» **Task directions**
Keyword search on "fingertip": report each line of the records that contains it.

» **Records shown**

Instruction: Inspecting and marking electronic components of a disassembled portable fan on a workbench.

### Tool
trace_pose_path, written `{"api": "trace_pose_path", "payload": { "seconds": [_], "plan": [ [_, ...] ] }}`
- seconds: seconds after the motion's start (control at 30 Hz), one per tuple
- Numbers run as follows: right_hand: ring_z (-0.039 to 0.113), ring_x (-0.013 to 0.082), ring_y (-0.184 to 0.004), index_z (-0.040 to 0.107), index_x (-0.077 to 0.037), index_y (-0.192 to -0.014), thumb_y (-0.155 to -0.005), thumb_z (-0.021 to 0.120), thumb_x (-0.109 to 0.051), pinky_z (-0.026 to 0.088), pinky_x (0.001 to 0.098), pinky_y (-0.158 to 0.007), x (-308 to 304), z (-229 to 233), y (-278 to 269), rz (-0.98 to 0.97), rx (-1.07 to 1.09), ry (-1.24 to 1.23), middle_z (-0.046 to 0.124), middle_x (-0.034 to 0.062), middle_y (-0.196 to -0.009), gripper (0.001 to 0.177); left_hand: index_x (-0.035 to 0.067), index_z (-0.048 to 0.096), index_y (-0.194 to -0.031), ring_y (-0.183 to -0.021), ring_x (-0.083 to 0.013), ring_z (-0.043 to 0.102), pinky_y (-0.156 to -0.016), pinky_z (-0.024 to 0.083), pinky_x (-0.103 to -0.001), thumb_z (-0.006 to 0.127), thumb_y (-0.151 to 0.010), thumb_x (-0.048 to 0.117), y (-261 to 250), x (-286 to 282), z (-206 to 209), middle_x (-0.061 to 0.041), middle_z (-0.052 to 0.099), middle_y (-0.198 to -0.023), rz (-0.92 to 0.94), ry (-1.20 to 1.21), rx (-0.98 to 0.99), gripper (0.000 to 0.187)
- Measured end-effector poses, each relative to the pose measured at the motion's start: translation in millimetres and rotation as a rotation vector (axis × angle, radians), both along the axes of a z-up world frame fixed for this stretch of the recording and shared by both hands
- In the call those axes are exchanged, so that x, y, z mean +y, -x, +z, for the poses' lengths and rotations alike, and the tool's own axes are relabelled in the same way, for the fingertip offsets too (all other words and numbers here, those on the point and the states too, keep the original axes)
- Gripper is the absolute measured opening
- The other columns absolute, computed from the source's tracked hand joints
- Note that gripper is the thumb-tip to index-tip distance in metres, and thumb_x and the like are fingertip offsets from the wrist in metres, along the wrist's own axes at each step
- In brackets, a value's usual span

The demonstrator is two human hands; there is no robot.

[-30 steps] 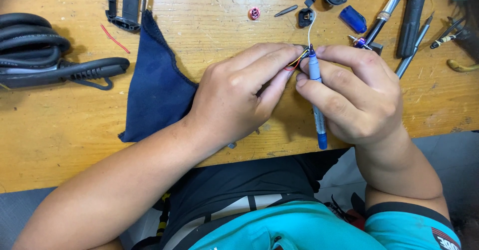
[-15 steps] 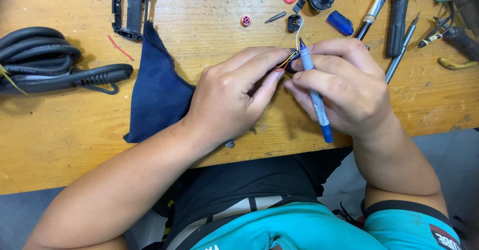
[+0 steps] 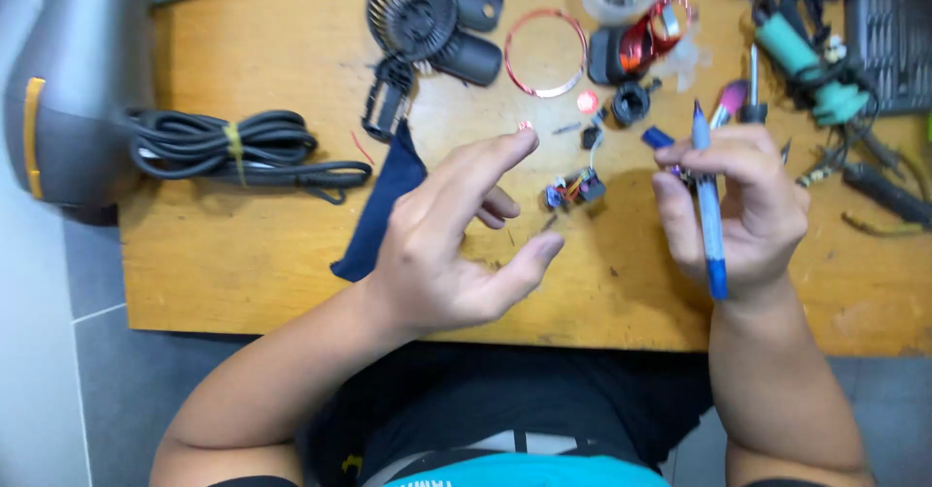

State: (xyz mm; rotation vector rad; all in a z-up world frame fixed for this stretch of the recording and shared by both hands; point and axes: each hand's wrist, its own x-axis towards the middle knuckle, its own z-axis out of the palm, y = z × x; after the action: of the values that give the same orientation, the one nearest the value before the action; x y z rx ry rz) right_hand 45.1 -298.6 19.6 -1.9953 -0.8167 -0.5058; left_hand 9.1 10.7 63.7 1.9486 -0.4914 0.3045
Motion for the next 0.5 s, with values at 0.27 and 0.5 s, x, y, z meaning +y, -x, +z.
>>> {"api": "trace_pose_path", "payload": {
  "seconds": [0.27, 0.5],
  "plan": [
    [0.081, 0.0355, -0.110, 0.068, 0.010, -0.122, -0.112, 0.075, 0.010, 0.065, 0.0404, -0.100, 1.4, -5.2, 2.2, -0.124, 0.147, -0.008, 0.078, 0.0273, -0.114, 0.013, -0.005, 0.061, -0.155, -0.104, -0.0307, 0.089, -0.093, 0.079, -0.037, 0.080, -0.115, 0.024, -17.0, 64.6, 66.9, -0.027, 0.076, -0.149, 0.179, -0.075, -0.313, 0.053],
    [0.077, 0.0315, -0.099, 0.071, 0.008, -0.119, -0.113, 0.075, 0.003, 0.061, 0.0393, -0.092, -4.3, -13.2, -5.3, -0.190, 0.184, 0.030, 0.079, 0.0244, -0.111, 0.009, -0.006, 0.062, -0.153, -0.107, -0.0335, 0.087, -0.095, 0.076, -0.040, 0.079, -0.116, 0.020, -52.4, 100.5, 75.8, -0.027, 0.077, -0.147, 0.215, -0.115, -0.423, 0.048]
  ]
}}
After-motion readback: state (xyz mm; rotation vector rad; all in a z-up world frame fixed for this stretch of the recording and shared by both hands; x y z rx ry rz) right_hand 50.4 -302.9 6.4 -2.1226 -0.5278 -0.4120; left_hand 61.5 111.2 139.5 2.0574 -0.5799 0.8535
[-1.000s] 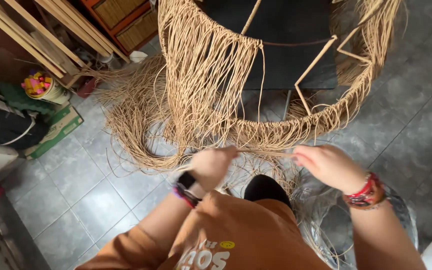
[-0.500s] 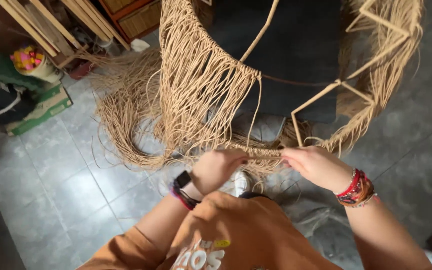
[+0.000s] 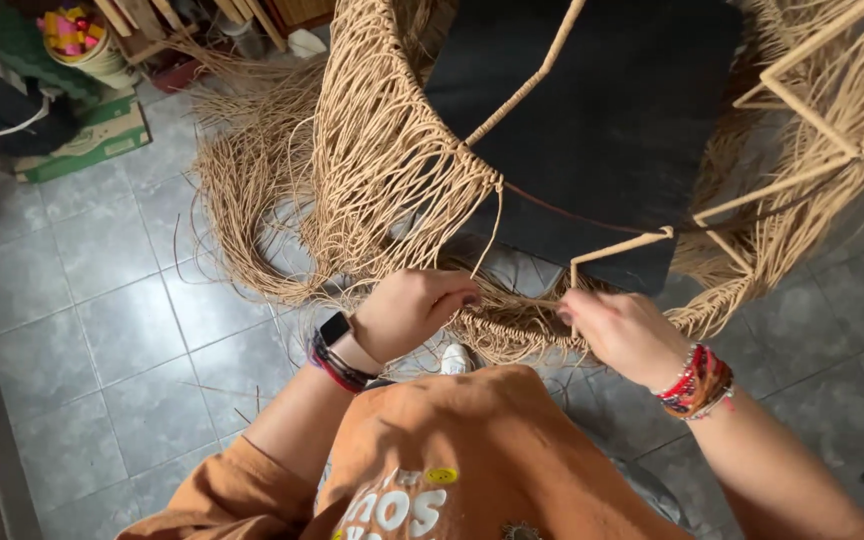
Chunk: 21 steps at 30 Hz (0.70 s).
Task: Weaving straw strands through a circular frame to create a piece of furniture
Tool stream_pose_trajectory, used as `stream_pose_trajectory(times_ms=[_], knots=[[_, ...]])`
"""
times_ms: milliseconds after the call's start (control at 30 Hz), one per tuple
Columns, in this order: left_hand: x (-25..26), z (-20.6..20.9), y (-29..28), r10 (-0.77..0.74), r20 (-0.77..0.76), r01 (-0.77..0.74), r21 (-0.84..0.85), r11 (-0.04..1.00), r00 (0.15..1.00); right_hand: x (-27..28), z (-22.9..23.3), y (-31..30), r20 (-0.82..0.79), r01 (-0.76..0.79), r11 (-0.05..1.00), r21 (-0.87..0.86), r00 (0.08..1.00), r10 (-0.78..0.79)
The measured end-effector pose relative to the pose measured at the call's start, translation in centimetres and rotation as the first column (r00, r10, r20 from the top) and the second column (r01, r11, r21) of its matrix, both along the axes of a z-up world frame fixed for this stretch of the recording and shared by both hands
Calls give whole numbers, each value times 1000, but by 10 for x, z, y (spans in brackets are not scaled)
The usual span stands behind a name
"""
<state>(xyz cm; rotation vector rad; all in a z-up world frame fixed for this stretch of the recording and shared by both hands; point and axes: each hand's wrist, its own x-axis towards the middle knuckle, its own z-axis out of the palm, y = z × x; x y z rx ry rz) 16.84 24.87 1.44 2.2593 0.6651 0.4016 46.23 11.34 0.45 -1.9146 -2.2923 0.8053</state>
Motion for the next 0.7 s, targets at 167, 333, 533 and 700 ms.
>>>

» **Your solution**
- In the call those axes are exchanged, so that x, y, z mean +y, -x, +z, for the poses' lengths and rotations alike, and the tool's own axes are relabelled in the same way, for the fingertip offsets too (all other words and numbers here, those on the point and the states too, keep the original axes)
- Note that gripper is the thumb-tip to index-tip distance in metres, and thumb_x and the like are fingertip offsets from the wrist in metres, along the wrist's own axes at each step

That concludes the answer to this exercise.